● **WORK TO COMPLETE**
The answer must consist of every line below containing "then".

● **PROVIDED MATERIAL**
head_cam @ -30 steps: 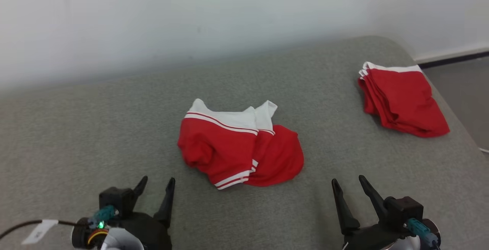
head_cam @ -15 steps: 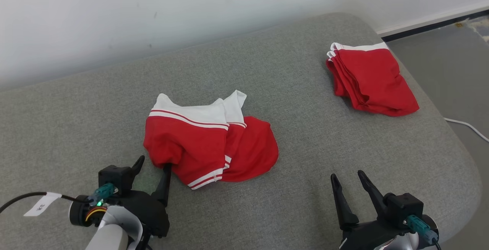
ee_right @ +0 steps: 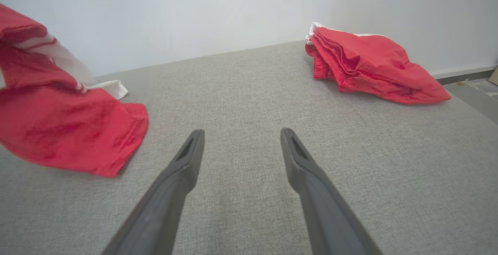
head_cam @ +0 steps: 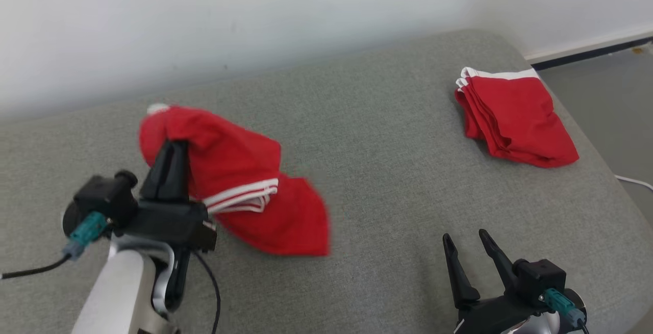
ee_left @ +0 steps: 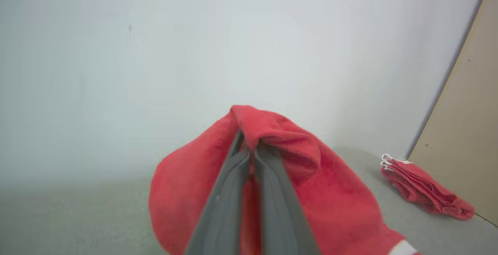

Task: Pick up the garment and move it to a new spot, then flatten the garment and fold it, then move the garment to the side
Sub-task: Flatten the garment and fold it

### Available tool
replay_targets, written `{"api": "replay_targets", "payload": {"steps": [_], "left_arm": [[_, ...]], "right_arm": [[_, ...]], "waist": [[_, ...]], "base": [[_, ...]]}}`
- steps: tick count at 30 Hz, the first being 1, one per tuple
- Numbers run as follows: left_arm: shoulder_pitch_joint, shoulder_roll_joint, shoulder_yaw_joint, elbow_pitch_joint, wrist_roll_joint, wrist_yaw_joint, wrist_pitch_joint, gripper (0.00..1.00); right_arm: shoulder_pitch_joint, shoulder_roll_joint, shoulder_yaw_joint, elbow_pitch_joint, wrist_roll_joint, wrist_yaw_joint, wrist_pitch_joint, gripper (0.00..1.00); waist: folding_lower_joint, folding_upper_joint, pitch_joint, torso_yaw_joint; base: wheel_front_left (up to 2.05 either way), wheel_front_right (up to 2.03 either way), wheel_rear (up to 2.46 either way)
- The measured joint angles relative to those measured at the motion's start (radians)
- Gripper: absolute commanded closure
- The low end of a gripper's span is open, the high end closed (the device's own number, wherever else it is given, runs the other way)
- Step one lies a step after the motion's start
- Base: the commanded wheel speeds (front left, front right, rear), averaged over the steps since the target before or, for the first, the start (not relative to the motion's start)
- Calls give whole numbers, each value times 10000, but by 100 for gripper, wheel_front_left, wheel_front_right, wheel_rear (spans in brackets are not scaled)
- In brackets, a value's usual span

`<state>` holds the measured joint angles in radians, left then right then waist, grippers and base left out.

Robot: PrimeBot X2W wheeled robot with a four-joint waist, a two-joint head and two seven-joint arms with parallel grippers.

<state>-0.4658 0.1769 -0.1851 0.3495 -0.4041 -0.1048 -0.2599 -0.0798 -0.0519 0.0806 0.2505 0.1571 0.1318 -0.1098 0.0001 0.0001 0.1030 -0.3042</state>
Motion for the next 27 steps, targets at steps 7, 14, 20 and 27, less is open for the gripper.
{"api": "replay_targets", "payload": {"steps": [7,14,20,27], "left_arm": [[-581,90,-821,-2840,642,102,1229,100],[-393,-650,-2520,-1104,899,67,2782,0],[50,-1237,-3785,1287,-274,-67,3292,0],[32,-1273,-4213,1615,-2178,683,3417,0]], "right_arm": [[42,6,148,109,0,0,33,0],[27,6,322,150,58,0,27,0],[-23,10,382,211,88,0,23,0],[-4,-23,125,217,50,0,12,0]], "waist": [[-2,-1,-427,170],[-2,0,-392,-53],[-1,0,-221,-312],[-1,0,-191,-169]], "base": [[0,0,0],[0,0,0],[0,0,0],[0,0,0]]}}
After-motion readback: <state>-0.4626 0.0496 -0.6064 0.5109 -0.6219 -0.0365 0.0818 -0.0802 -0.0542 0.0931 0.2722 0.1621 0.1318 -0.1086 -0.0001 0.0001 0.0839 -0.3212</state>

● **PROBLEM SOLUTION**
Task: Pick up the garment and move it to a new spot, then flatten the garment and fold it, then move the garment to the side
`<state>` holds the measured joint angles in radians, left then right then waist, grippers and base left out.

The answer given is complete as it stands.